In February 2007, Durant received an invitation to the United States national team training camp. Despite a strong performance, he was cut from the team when its roster was trimmed to its twelve-player limit. Coach Mike Krzyzewski cited the experience of the remaining players as the deciding factor in making the cut. Durant was finally selected to the national team at the 2010 FIBA World Championship and became their leader as other All-Stars were unavailable, a role he downplayed. At the tournament, he led Team USA to its first FIBA World Championship since 1994, earning tournament MVP honors in the process. Durant's final averages for the competition were 22.8 points, 6.1 rebounds, 1.8 assists, and 1.4 steals per game in nine games. In December, Durant was named 2010 USA Basketball Male Athlete of the Year for the first time in his career.

At the 2012 Olympics, Durant set the record for total points scored in an Olympic basketball tournament. With averages of 19.5 points, 5.8 rebounds, 2.6 assists, and 1.6 steals per game, he helped the national team go undefeated en route to a gold medal. In the tournament's final game, Durant led all scorers with 30 points. Less than a month before the start of the 2014 FIBA Basketball World Cup, Durant announced that he would be dropping out of the competition, citing mental and physical exhaustion as reasons for his departure. He rejoined Team USA on the 2016 Olympic team, where he led them to a gold medal. Durant's final averages for the competition were 19.4 points, 5.0 rebounds and 3.5 assists per game in eight games. In recognition of his performances, Durant was named the 2016 co-USA Basketball Male Athlete of the Year, along with Carmelo Anthony, for the second time in his career.

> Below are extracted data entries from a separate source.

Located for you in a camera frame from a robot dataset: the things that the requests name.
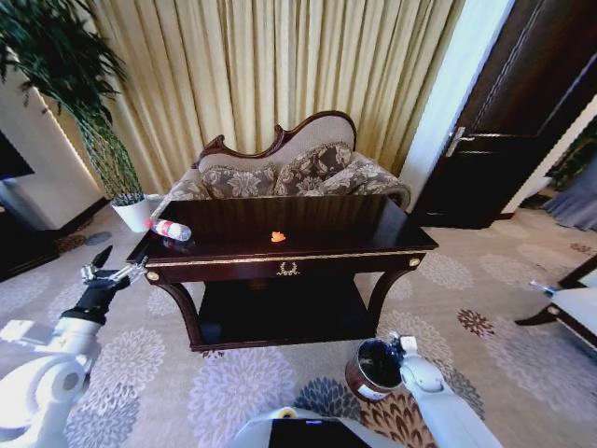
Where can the brown round trash bin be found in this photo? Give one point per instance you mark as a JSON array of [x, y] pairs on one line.
[[368, 388]]

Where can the black television screen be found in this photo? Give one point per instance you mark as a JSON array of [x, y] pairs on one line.
[[11, 158]]

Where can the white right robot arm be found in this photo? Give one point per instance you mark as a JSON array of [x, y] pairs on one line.
[[443, 410]]

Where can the small floral brown cushion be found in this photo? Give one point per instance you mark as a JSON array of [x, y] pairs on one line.
[[238, 182]]

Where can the small orange trash scrap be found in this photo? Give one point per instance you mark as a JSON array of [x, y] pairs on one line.
[[278, 237]]

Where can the dark brown wooden door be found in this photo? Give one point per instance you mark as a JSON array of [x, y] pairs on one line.
[[513, 116]]

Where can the dark wooden console table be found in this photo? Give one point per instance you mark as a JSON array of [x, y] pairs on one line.
[[326, 224]]

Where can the beige carved wooden sofa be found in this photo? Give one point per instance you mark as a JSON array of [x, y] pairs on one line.
[[303, 137]]

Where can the tall green bamboo plant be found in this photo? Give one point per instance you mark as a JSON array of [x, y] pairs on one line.
[[60, 51]]

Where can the beige pleated curtain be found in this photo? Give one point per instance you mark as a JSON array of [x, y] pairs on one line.
[[261, 65]]

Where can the grey blue fabric drape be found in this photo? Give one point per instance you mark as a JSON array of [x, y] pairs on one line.
[[576, 200]]

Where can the white robot front shell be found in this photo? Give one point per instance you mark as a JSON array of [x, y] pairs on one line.
[[256, 429]]

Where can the dark low cabinet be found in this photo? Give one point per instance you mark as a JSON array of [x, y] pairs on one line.
[[28, 252]]

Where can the dark wooden chair white seat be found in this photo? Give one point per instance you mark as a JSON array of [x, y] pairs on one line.
[[576, 303]]

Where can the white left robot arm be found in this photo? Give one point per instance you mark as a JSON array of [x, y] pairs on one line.
[[42, 387]]

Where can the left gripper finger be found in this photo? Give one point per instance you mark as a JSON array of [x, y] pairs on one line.
[[140, 268], [101, 256]]

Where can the clear plastic bottle red label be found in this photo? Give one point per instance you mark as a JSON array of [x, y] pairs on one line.
[[170, 228]]

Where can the small green leafy plant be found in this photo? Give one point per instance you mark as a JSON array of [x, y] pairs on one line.
[[580, 161]]

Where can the white plant pot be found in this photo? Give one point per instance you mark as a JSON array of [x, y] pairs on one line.
[[133, 214]]

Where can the large floral brown cushion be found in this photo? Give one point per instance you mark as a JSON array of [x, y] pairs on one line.
[[312, 170]]

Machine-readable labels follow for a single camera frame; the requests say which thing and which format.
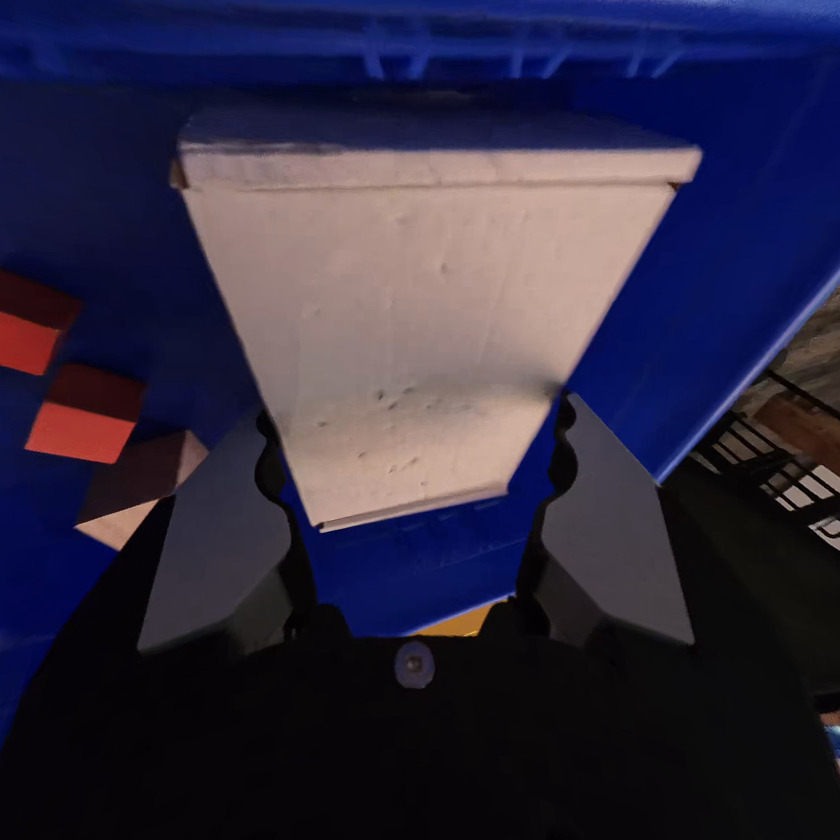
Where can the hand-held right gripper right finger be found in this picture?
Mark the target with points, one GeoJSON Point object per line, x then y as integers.
{"type": "Point", "coordinates": [610, 558]}

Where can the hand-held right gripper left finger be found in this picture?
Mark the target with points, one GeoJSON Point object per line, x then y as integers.
{"type": "Point", "coordinates": [216, 558]}

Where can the pale wooden cube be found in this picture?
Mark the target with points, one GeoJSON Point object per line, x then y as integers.
{"type": "Point", "coordinates": [138, 479]}

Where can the yellow plastic bin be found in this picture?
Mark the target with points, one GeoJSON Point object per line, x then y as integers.
{"type": "Point", "coordinates": [453, 623]}

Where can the red cube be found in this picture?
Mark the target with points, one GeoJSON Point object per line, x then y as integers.
{"type": "Point", "coordinates": [26, 341]}
{"type": "Point", "coordinates": [82, 430]}

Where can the blue plastic bin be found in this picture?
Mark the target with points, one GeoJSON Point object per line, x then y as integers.
{"type": "Point", "coordinates": [689, 295]}

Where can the white cardboard box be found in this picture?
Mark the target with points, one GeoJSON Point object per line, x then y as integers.
{"type": "Point", "coordinates": [426, 328]}

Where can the black metal rack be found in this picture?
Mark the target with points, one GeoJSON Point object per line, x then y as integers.
{"type": "Point", "coordinates": [761, 459]}

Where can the wooden beam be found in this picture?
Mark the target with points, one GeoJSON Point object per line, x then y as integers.
{"type": "Point", "coordinates": [804, 426]}

Durant committed to playing on the 2020 Olympic team, delayed until 2021 due to the COVID-19 pandemic. He entered the Games ranked second in U.S. men's Olympic basketball history with 311 career points, needing 25 to match Anthony's record of 336. He broke Anthony's record on July 31 against the Czech Republic, and led the unheralded U.S. squad to a gold medal, with FIBA naming him the tournament's MVP. Durant's 20.7 points per game set a U.S. Olympic men's single-competition record for points averaged, and he tied Carmelo Anthony for most Olympic gold medals (three). Durant is also one of just four U.S. male basketball athletes to play in three or more Olympics. In recognition of his accomplishments in the tournament, Durant was named 2021 USA Basketball Male Athlete of the Year for the third time in his career.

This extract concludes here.